# Sum of gravitational force $W$ and contact force $N$ on a book at rest on table is not 0

There is a book on the table fixed rigidly to the earth. The book is at rest with respect to the earth. The acceleration of this book with respect to the earth is 0. The forces on this book are

a) Gravitational force W exerted by earth.

b) Contact force N exerted by the table.

Is the vector sum of both the forces 0?

A renowned physics book - Concepts of physics by H.C Verma states that "on a very accurate measurement, the above answer is no. The sum of the forces is not 0 although the book is at rest. The earth is not strictly an inertial frame. However, the sum is not too different from 0 and we can say that earth is an inertial frame of reference to a good approximation."

Can someone please elaborate on this? Why the sum is strictly not 0?

The brief answer is, the earth is spinning, and your book is rotating together with the earth. There need to be some force to maintain the rotation of the book, the centripetal force. Without that force on it, the book cannot just rotate by itself. That's where the net force comes from.

You can actually calculate the net force for the book's rotation with earth. Let's take approx. $$v \sim 460m/s$$ as the speed of the spinning earth on the equator, where you will need max centripetal force, and radius of earth $$R \sim 6400km$$. Use $$F = mv^2/R$$, we will get the centripetal acceleration $$0.03 m/s^2$$, only 0.3% of the gravitational acceleration, $$10 m/s^2$$.

That is, you will have maximumly about 0.3% of W left, after summing W and N.

I hope the calculation is correct.

Because, as they said, Earth is not an inertial frame, there are also some pseudo-forces acting on the book, like the centrifugal force related to the rotation of Earth. The book is at rest in this non-inertial frame, which means that the sum of all forces and pseudoforces in this frame is equal to zero. The sum of all real forces is only almost zero.

If there exists a book on a table the book is exerted a force on the table through weight due to gravity

The force that the book exerts on the table is not a gravitational force, it's a normal force.

The table react with an equal and opposite force which is also a normal force. So the book exerts a normal force on the table, and the table exerts a normal force on the book.

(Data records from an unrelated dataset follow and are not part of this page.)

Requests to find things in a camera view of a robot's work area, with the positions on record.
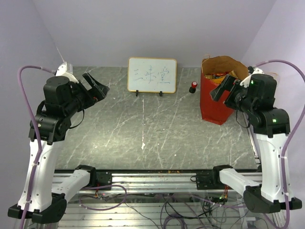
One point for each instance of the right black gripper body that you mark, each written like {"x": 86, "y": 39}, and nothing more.
{"x": 235, "y": 97}

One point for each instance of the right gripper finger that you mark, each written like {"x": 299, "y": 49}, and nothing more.
{"x": 228, "y": 82}
{"x": 217, "y": 93}

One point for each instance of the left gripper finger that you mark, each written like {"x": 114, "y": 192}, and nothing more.
{"x": 100, "y": 91}
{"x": 91, "y": 81}

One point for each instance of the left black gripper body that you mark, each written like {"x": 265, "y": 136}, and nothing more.
{"x": 84, "y": 98}

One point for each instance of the orange kettle chips bag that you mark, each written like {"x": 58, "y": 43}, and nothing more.
{"x": 231, "y": 73}

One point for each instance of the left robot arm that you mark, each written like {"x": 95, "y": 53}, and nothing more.
{"x": 41, "y": 202}

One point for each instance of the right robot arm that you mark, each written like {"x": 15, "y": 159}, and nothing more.
{"x": 254, "y": 96}

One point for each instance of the red snack pack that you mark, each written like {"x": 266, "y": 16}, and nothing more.
{"x": 214, "y": 76}

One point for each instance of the red black stamp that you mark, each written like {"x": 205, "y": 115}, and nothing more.
{"x": 193, "y": 87}

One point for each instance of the small whiteboard with stand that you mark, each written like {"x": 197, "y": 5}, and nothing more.
{"x": 152, "y": 75}

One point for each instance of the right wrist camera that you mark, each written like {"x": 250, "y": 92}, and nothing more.
{"x": 251, "y": 70}

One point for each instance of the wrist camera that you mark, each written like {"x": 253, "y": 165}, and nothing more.
{"x": 251, "y": 70}
{"x": 66, "y": 69}

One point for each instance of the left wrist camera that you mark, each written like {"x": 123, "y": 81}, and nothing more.
{"x": 66, "y": 69}

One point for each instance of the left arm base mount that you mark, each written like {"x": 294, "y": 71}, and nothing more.
{"x": 104, "y": 179}

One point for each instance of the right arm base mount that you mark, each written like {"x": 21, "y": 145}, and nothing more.
{"x": 204, "y": 182}

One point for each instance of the aluminium rail frame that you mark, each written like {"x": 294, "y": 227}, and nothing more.
{"x": 156, "y": 199}

But is the force acting on the table due to gravity?

No, it's not, and in fact this force (the normal force) is only indirectly due to gravity.

The only relevant gravitational force is the force exerted by the Earth on the book. The book also exerts a gravitational force back on the Earth, but because the Earth is so heavy, that force has no noticeable effect. (The Earth also exerts a gravitational force on the table, and the table on the Earth, but those don't matter so much in this particular scenario.)

There are two forces acting on a mass $$m$$ at the Equator.
The force due to the gravitational attraction of the Earth $$F_{\rm G}=\dfrac{GM_{\rm E}m}{R^2_{\rm E}}$$ and the force due to the mass being in contact with the Earth, $$Z'$$.

If the mass was not accelerating then its equation of motion would be $$F_{\rm G} - Z' = m\,0$$ and so those two forces would be equal in magnitude but opposite in direction.

However the Earth is spinning about its axis and so is the mass with an angular speed $$\omega$$ so the equation of motion of the mass is $$F_{\rm G} - Z' = m\,R_{\rm E} \,\omega^2$$.
This shows that $$F_{\rm G} \ne Z'$$.

You can think of the gravitational force having two components $$X'$$ and $$Y'$$.
The $$X'$$ component takes care of the centripetal acceleration $$X' = m\,R_{\rm E}\, \omega^2$$ and the $$Y'$$ component take care of the contact force due to the Earth.

The effect is a bit more complex at other positions on the Earth but non existent at the Poles where the mass would undergo no centripetal acceleration.

A brief statement would be:-The earth is only an approximate inertial reference frame as it rotates about its axis with a very small angular velocity which makes it a non inertial reference frame but it would be a good approximation to treat it as an inertial frame.